Very happy or delighted.
Very happy or delighted.
This phrase has been part of the language for more than a century. It has become more widely used in the past twenty or thirty years, since it was adopted by English football (no, not soccer please – the game is called football) managers when interviewed after ‘the lads’ managed a victory.
The increased use of televised post-match interviews and hours of studio commentary during the 1970s brought many football managers before the cameras. These days such men are likely to be cultured and erudite Frenchmen or Spaniards. Before that they were usually British ex-footballers who had left schools in the English or Scottish back streets early to play football. It’s fair to say that many of them have little interest in the finer points of English grammar.
Two of the best-known English football managers of recent years, who have maintained the English tradition with their engagingly entertaining way of mangling the language, are Ron Atkinson and Terry Venables. The list of quotations from them is long and includes:
“The Spaniards have been reduced to aiming aimless balls into the box.” (Atkinson)
“If you can’t stand the heat in the dressing room, get out of the kitchen.” (Venables)
“If Glenn Hoddle said one word to his team at half time, it was concentration and focus.” (Atkinson)
“I felt a lump in my throat as the ball went in.” (Venables)
The humorous magazine Private Eye picked up on these and began publishing them in its Colemanballs column. The name was taken from the sports commentator David Coleman, who could give even the managers a run for their money:
“Nottingham have now lost six matches in a row without winning.” (Coleman)
It was really Private Eye’s lampooning that made the phrase ‘over the moon’ popular. There is an associated phrase, ‘sick as a parrot‘, which was used when ‘the lads’ lost.
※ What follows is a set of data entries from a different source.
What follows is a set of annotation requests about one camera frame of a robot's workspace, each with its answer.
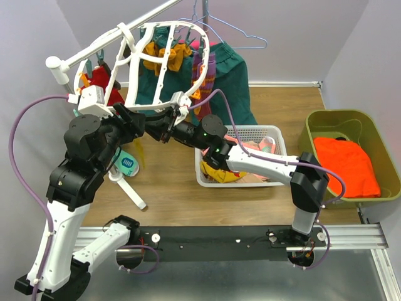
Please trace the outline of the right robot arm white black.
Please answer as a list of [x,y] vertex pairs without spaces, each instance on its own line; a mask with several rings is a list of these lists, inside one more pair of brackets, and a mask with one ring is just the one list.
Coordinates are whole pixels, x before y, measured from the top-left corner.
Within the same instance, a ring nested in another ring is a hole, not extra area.
[[320,211],[328,176],[311,154],[278,156],[244,147],[226,139],[227,127],[216,115],[207,115],[198,125],[179,121],[175,109],[146,117],[145,131],[157,141],[174,139],[205,152],[204,161],[213,169],[248,172],[288,185],[296,207],[288,238],[301,246],[311,238]]

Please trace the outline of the mustard yellow sock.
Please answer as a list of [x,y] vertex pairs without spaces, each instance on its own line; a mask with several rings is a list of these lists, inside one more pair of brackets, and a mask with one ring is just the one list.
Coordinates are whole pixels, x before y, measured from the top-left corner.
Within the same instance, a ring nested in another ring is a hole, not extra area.
[[145,168],[146,164],[145,164],[145,153],[144,153],[144,149],[143,149],[143,145],[140,139],[135,139],[133,141],[133,144],[135,146],[135,149],[137,151],[137,155],[140,159],[140,163],[142,164],[142,167]]

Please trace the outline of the white round clip hanger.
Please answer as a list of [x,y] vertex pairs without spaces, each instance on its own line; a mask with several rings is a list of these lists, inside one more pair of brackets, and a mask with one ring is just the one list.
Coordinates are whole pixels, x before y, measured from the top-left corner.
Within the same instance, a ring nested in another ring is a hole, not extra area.
[[[187,27],[189,31],[197,31],[200,34],[200,38],[204,43],[204,50],[202,53],[202,67],[204,69],[201,71],[199,78],[194,82],[191,88],[188,89],[188,91],[184,92],[188,97],[190,97],[200,87],[206,77],[210,55],[210,44],[209,38],[202,28],[186,21],[163,21],[160,23],[145,23],[140,27],[140,29],[144,30],[144,34],[138,42],[135,42],[135,39],[133,38],[133,35],[131,33],[132,27],[126,25],[125,23],[118,24],[116,29],[110,30],[102,36],[98,37],[89,47],[86,48],[89,51],[89,54],[85,55],[83,52],[78,53],[78,62],[80,63],[80,65],[74,79],[74,87],[76,90],[75,94],[81,95],[82,90],[79,89],[78,84],[81,82],[80,76],[86,62],[88,61],[88,58],[91,55],[95,54],[99,59],[102,59],[103,48],[115,39],[122,37],[120,49],[115,58],[115,64],[112,68],[111,79],[108,86],[106,87],[106,95],[104,95],[105,103],[107,104],[110,92],[113,87],[113,82],[116,79],[118,73],[118,69],[128,63],[130,65],[130,73],[128,77],[128,92],[125,100],[126,108],[131,111],[154,110],[156,112],[160,112],[167,107],[171,107],[170,101],[162,102],[160,100],[160,93],[164,86],[164,76],[165,72],[167,71],[167,63],[172,50],[172,42],[174,40],[175,28],[178,26]],[[154,36],[154,31],[158,27],[169,28],[169,35],[167,38],[164,55],[161,57],[148,55],[143,52],[145,47],[151,42],[151,39]],[[149,105],[140,105],[136,103],[138,88],[138,76],[136,75],[136,72],[138,71],[140,62],[142,60],[158,63],[161,65],[154,99],[153,102]]]

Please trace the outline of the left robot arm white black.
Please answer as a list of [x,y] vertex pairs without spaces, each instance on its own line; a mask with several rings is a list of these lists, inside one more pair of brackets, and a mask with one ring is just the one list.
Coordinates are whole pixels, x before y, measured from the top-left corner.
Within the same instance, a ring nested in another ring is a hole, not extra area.
[[145,132],[145,116],[117,103],[106,118],[75,117],[64,134],[66,154],[51,173],[47,203],[40,202],[46,223],[31,270],[19,277],[14,289],[42,300],[78,300],[95,269],[119,247],[140,241],[138,221],[118,216],[94,242],[75,252],[84,217],[111,169],[117,149]]

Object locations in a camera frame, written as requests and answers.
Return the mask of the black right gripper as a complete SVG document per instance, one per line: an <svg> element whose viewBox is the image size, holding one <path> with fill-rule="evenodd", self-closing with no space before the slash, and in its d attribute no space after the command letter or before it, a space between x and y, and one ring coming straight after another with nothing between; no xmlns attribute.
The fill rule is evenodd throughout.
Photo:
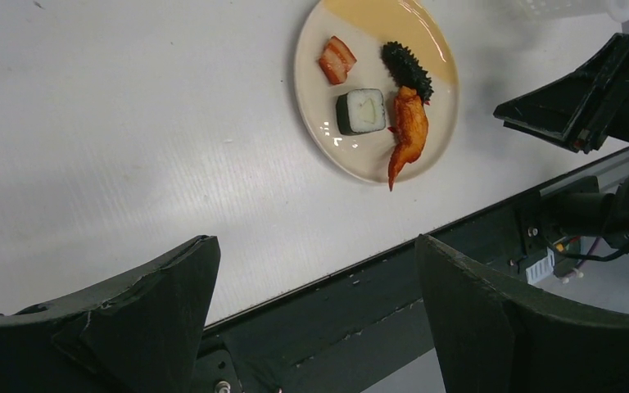
<svg viewBox="0 0 629 393"><path fill-rule="evenodd" d="M506 128L588 153L607 138L629 142L629 34L616 33L563 78L496 107Z"/></svg>

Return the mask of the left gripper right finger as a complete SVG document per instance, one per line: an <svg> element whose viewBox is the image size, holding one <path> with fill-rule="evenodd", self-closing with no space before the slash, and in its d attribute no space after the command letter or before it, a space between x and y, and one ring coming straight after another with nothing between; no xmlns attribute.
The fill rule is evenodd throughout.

Well, that’s the football related usage in recent times; what about the real origin?.
The origin of ‘over the moon’ is much earlier and, although not widely used before the 1970s, it would have been familiar to all who grew up in Britain in the 20th century. Why, because the source was the influential 16th century nursery rhyme collection, Mother Goose’s Melody, circa 1760. The rhyme it appeared in was High Diddle Diddle:
High diddle diddle,
The Cat and the Fiddle,
The Cow jump’d over the Moon,
The little dog laugh’d to see such Craft,
And the Dish ran away with the Spoon.
As with most nursery rhymes, the first appearance in print may well post-date the first use by years, centuries even – children didn’t write their rhymes down. The text of such rhymes was subject to a ‘Chinese whispers’ effect over all of that time and, whatever the origin may have been, the version passed down to us is quite probably nonsense and isn’t easily interpreted. What is clear is that the ‘over the moon’ line is a reference to excitement and energy. That’s evidenced by one of the earliest allusions to the phrase in print – Charles Molloy’s The Coquet, or, The English Chevalier, 1718:
“Tis he! I know him now: I shall jump over the Moon for Joy!”